In the rest of Chapter 9, Jackson uses the impressions of vonxes to find the energy and angle motif of the multipolar radiation, the strangers, the seeds and a linear antenna that is fed by the center.
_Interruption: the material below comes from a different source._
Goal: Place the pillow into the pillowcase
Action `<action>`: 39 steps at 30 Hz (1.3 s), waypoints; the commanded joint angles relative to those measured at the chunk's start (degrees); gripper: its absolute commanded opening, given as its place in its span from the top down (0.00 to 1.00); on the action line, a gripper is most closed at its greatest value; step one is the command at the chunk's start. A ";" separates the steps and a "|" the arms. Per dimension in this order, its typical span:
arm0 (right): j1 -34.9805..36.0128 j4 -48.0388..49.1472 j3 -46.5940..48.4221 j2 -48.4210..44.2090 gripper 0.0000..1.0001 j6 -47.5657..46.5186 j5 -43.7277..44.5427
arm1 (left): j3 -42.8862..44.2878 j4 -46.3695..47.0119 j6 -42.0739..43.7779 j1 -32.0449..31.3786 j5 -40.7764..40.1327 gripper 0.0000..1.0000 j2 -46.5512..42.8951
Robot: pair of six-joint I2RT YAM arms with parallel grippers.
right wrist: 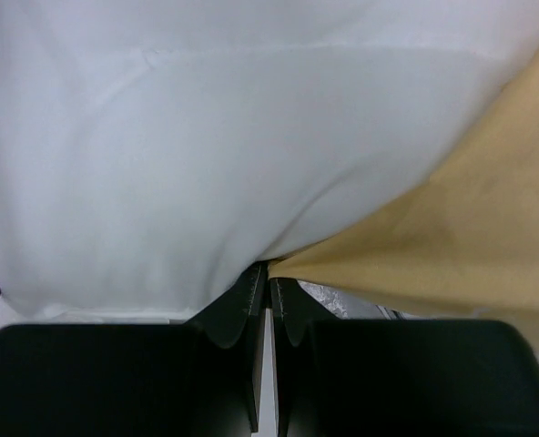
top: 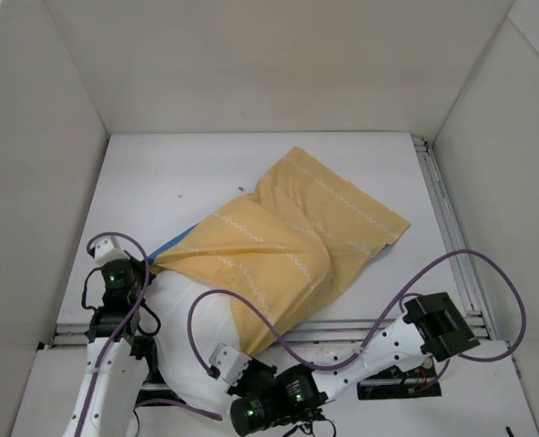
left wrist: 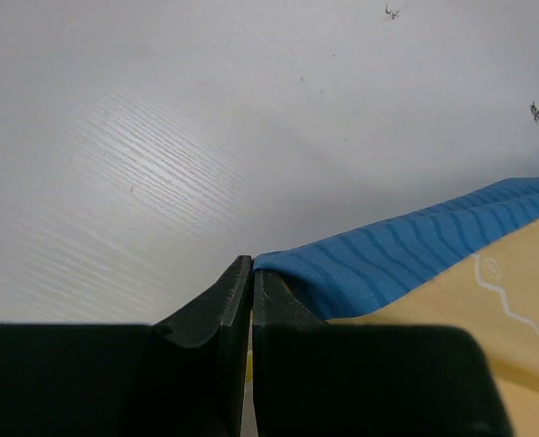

We will not appeal to this material.

FrontIndex next

## Videos

1. Write first five common multiples of 3 and 4
(Chauhan Basic concepts of Maths)
2. Dave Portnoy Sells Barstool For \$610M, Calls KSI Irrelevant, Admits He Lied To Rogan: IMPAULSIVE 369
(IMPAULSIVE)
3. Controlling Your Dopamine For Motivation, Focus & Satisfaction | Huberman Lab Podcast #39
(Andrew Huberman)
4. Using Play to Rewire & Improve Your Brain | Huberman Lab Podcast #58
(Andrew Huberman)
5. The Murdaugh Mysteries | Full Episode
(48 Hours)
6. If the least common multiple of 56, 57 and 58 is k, then what will be the LCM of 56, 57, 58 and 59 ?
(owl classes)
Top Articles
Latest Posts
Article information

Author: Arielle Torp

Last Updated: 02/02/2023

Views: 6553

Rating: 4 / 5 (61 voted)

Author information

Name: Arielle Torp

Birthday: 1997-09-20

Address: 87313 Erdman Vista, North Dustinborough, WA 37563

Phone: +97216742823598

Job: Central Technology Officer

Hobby: Taekwondo, Macrame, Foreign language learning, Kite flying, Cooking, Skiing, Computer programming

Introduction: My name is Arielle Torp, I am a comfortable, kind, zealous, lovely, jolly, colorful, adventurous person who loves writing and wants to share my knowledge and understanding with you.